WHAT YOU ARE ASKED TO DO: All that should come back is the lines of the data below from the one containing "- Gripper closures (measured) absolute" to the one containing "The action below", inclusive, exactly as they stand.

INPUT DATA:
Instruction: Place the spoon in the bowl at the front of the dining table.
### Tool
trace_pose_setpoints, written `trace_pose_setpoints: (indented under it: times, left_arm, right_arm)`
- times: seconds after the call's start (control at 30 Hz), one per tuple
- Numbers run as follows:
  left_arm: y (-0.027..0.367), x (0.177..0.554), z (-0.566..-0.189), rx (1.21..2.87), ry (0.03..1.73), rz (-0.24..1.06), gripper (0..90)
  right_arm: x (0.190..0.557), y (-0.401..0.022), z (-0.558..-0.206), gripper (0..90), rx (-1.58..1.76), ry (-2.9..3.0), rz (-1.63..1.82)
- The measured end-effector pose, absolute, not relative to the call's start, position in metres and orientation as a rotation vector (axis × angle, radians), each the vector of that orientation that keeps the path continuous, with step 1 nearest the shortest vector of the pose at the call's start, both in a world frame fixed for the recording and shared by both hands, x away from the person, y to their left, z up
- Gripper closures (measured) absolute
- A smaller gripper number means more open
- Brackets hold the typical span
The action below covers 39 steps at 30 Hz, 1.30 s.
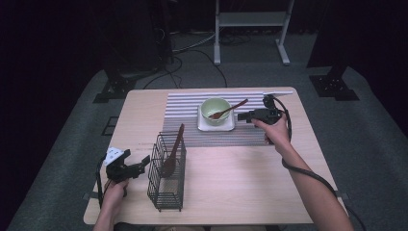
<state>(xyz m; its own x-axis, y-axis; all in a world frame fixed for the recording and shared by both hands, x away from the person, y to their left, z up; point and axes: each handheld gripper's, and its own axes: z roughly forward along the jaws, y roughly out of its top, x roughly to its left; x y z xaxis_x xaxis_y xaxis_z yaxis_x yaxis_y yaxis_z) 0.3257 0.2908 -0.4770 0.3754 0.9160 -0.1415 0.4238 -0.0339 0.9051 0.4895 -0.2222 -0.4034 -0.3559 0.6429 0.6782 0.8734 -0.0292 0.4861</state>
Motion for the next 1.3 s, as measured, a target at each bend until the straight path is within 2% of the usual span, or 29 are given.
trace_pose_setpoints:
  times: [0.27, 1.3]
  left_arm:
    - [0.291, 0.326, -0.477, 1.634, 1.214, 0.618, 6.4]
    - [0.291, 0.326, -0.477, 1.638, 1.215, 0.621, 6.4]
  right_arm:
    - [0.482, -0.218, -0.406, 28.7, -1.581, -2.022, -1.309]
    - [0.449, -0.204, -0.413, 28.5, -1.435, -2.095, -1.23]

RESULT OF THE EXERCISE:
- Gripper closures (measured) absolute
- A smaller gripper number means more open
- Brackets hold the typical span
The action below covers 39 steps at 30 Hz, 1.30 s.

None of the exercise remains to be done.